# Aim of the exercise
Your answer must be the full listing below, repeated exactly, with no pictures in it.
::: Dataset section
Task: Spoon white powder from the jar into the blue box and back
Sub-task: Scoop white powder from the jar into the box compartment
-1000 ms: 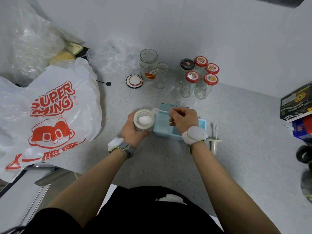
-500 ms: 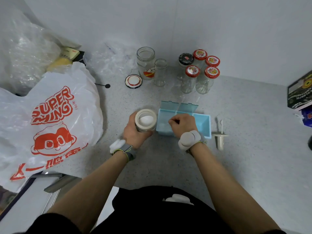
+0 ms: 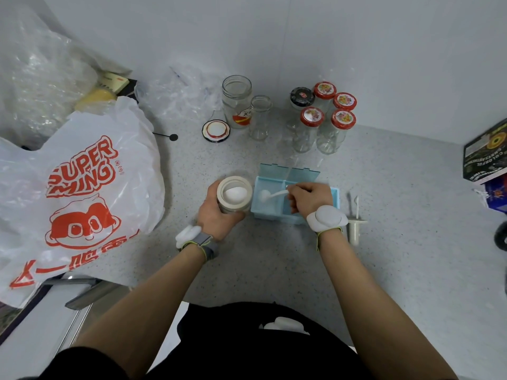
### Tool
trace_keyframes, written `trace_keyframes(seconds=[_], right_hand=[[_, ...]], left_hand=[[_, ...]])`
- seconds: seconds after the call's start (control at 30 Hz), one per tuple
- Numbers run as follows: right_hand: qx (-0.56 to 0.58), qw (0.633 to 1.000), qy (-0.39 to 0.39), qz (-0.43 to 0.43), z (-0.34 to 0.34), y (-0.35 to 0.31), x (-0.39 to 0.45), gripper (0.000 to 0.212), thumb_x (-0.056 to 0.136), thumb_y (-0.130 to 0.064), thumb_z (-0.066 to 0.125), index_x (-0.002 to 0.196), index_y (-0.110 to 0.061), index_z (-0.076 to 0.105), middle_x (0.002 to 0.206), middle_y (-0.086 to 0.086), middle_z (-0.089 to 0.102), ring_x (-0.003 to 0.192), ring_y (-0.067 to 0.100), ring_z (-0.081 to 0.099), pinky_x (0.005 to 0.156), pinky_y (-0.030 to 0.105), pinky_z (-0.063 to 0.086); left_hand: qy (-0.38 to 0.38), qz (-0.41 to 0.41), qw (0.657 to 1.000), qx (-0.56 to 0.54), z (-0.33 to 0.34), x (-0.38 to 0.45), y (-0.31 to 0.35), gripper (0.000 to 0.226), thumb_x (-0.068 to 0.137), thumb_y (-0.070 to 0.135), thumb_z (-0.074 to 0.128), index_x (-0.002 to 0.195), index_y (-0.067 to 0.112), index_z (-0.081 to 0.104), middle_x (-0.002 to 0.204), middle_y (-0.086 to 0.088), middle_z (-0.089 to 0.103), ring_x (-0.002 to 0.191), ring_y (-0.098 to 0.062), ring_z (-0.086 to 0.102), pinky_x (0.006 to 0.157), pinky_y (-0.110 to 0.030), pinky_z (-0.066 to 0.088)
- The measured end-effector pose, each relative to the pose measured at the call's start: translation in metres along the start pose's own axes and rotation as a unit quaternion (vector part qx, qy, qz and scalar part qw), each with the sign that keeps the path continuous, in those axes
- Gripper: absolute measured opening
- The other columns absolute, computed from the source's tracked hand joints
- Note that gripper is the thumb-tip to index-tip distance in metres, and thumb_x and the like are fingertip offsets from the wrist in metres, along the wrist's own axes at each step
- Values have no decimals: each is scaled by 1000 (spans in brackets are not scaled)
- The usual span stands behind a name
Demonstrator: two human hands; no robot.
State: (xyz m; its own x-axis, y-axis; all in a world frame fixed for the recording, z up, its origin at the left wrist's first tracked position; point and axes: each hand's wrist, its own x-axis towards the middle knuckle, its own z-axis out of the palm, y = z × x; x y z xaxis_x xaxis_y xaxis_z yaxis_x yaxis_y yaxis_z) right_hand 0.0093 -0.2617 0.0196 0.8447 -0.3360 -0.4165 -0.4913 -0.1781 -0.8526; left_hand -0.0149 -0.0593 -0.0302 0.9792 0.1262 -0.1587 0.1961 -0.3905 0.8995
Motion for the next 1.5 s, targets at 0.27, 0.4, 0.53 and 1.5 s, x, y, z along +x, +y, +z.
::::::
# Result of the task
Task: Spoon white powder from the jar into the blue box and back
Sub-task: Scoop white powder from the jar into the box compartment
-1000 ms: 
-500 ms: 
+0 ms: 
### Tool
trace_keyframes, written `trace_keyframes(seconds=[_], right_hand=[[_, ...]], left_hand=[[_, ...]])`
- seconds: seconds after the call's start (control at 30 Hz), one per tuple
- Numbers run as follows: right_hand: qx (-0.56 to 0.58), qw (0.633 to 1.000), qy (-0.39 to 0.39), qz (-0.43 to 0.43), z (-0.34 to 0.34), y (-0.35 to 0.31), x (-0.39 to 0.45), gripper (0.000 to 0.212), thumb_x (-0.056 to 0.136), thumb_y (-0.130 to 0.064), thumb_z (-0.066 to 0.125), index_x (-0.002 to 0.196), index_y (-0.110 to 0.061), index_z (-0.076 to 0.105), middle_x (0.002 to 0.206), middle_y (-0.086 to 0.086), middle_z (-0.089 to 0.102), ring_x (-0.003 to 0.192), ring_y (-0.067 to 0.100), ring_z (-0.081 to 0.099), pinky_x (0.005 to 0.156), pinky_y (-0.030 to 0.105), pinky_z (-0.063 to 0.086); left_hand: qy (-0.38 to 0.38), qz (-0.41 to 0.41), qw (0.657 to 1.000), qx (-0.56 to 0.54), z (-0.33 to 0.34), x (-0.38 to 0.45), y (-0.31 to 0.35), gripper (0.000 to 0.226), thumb_x (-0.068 to 0.137), thumb_y (-0.070 to 0.135), thumb_z (-0.074 to 0.128), index_x (-0.002 to 0.195), index_y (-0.067 to 0.112), index_z (-0.081 to 0.104), middle_x (-0.002 to 0.204), middle_y (-0.086 to 0.088), middle_z (-0.089 to 0.103), ring_x (-0.002 to 0.191), ring_y (-0.098 to 0.062), ring_z (-0.086 to 0.102), pinky_x (0.006 to 0.157), pinky_y (-0.110 to 0.030), pinky_z (-0.066 to 0.088)
- The measured end-effector pose, each relative to the pose measured at the call's start: translation in metres along the start pose's own axes and rotation as a unit quaternion (vector part qx, qy, qz and scalar part qw), each with the sign that keeps the path continuous, in those axes
- Gripper: absolute measured opening
- The other columns absolute, computed from the source's tracked hand joints
- Note that gripper is the thumb-tip to index-tip distance in metres, and thumb_x and the like are fingertip offsets from the wrist in metres, along the wrist's own axes at each step
- Values have no decimals: each is scaled by 1000 (spans in brackets are not scaled)
- The usual span stands behind a name
Demonstrator: two human hands; no robot.
State: (xyz m; its own x-axis, y-axis; all in a world frame fixed for the recording, z up, its origin at the left wrist's first tracked position; point and axes: each hand's wrist, its own x-axis towards the middle knuckle, its own z-axis out of the palm, y = z × x; x y z xaxis_x xaxis_y xaxis_z yaxis_x yaxis_y yaxis_z) right_hand 0.0093 -0.2617 0.0196 0.8447 -0.3360 -0.4165 -0.4913 -0.1781 -0.8526; left_hand -0.0149 -0.0593 -0.0302 0.9792 0.1262 -0.1587 0.1961 -0.3905 0.8995
Motion for the next 1.5 s, targets at 0.27, 0.4, 0.53 and 1.5 s, x, y, z along +x, +y, +z.

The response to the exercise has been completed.